I have an hour to kill until I have to leave for my appointment with my SPN. If I dawdle over this post that should take up an hour. I also have to make new cigarettes, so that will take some time too. Of course, I can't finish this post, because I will have to let you know what my SPN said about me wanting to quit my medications. And I still have to walk the dog. So I better do all those things first. I don't like waiting for something to happen. I'm too impatient for that. I bid you adieu, until we meet again...

--------------------

Well, I'm completely wiped out from walking to my SPN's office and back and it felt like my toes were going to drop off because of the boots I was wearing. The next time I'm not going to be vain and wear my hiking boots and not fashionable boots with pointy toes.

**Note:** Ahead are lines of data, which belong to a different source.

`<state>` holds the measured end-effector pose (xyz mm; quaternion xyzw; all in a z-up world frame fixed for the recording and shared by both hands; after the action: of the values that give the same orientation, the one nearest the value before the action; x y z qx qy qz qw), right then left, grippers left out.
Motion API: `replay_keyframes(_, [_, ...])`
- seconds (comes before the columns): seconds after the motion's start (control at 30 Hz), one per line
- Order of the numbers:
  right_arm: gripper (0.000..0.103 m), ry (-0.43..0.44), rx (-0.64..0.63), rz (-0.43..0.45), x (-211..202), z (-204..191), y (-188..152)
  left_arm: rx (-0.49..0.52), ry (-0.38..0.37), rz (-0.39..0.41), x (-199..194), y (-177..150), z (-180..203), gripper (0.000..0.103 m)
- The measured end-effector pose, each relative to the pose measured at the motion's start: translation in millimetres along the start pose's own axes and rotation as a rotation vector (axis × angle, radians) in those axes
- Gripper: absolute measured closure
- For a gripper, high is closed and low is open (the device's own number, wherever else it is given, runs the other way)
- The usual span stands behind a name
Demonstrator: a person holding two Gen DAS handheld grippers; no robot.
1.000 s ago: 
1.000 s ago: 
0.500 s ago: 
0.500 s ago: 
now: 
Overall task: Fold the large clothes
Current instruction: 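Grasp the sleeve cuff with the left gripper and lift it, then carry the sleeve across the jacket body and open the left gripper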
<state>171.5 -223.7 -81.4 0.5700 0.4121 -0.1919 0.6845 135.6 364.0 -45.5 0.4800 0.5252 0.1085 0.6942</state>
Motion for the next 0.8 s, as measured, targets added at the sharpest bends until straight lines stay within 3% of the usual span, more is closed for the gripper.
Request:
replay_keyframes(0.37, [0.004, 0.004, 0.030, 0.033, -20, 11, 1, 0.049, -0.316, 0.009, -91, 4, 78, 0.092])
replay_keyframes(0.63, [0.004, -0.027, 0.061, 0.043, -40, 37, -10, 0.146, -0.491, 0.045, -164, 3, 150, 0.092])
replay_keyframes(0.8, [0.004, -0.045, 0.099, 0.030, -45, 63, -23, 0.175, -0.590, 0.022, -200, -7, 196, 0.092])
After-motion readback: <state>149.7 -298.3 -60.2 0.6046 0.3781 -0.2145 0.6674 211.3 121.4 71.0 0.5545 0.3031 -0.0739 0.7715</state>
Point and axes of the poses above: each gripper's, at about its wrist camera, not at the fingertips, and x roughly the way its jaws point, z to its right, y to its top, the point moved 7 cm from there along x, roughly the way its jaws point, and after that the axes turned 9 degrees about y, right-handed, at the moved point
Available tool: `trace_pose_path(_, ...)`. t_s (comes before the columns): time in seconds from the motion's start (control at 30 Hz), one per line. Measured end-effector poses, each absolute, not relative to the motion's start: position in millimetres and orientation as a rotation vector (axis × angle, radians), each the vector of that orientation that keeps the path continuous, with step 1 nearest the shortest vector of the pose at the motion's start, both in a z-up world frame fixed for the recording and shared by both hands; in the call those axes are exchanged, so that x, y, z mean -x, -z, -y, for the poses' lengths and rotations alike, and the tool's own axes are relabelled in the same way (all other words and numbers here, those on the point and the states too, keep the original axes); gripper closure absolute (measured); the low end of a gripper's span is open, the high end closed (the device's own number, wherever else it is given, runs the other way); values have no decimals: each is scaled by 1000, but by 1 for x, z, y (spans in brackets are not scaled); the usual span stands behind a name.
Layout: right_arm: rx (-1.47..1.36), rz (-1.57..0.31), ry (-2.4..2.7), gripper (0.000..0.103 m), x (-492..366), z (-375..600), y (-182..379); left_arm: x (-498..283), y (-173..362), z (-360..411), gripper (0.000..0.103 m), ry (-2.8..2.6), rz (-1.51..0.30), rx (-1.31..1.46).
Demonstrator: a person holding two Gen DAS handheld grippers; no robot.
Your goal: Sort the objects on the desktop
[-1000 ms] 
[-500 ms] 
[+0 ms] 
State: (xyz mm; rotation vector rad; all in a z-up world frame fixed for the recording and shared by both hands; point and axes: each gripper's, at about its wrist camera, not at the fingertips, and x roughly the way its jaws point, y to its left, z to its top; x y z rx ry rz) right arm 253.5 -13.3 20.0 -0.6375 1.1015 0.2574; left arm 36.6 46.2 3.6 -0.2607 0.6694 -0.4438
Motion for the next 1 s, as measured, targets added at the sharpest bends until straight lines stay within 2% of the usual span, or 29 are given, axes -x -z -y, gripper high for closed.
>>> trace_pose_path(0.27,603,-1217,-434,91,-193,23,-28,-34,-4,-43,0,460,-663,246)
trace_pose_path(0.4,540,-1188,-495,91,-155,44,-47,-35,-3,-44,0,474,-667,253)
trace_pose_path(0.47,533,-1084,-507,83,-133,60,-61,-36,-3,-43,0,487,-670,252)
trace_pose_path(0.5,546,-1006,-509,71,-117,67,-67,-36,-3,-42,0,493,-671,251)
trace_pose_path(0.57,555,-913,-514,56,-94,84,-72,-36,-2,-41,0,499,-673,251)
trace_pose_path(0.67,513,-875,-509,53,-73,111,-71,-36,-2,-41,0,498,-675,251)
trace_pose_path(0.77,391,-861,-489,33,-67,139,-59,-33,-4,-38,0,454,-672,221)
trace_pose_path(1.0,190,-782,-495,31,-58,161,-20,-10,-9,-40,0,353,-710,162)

My appointment went fine and was not in the least bit negative. My SPN was not at all against the idea of my quitting my medication. She just wanted to know my motivation for doing so and I told her. But everything was fine and we're having an appointment about it with my psychiatrist on the 10th and I don't expect any problems.

I need to eat now and go lie down for a bit. I am exhausted. I guess I'm not quite over being sick yet. I don't have my stamina back anyway.

Ciao,
Nora

4 comments:

Wisewebwoman said...

You must be happy you've taken the action steps, GSW, good for you!
Change is tiring, once your sleep patterns are normalized you will feel more invigorated.
I'm going through a minor adjustment for a bit of jetlag right now and sleeping far too late for my own liking.
XO
WWW

aims said...

Hooray!!!!!!

I'm so happy for you my friend! What a great step to take.

Yesterday I was at the hospital and I saw my former psychiatrist come around the corner. I was wearing my mask so he wouldn't really have recognized me but he looked at me long and hard.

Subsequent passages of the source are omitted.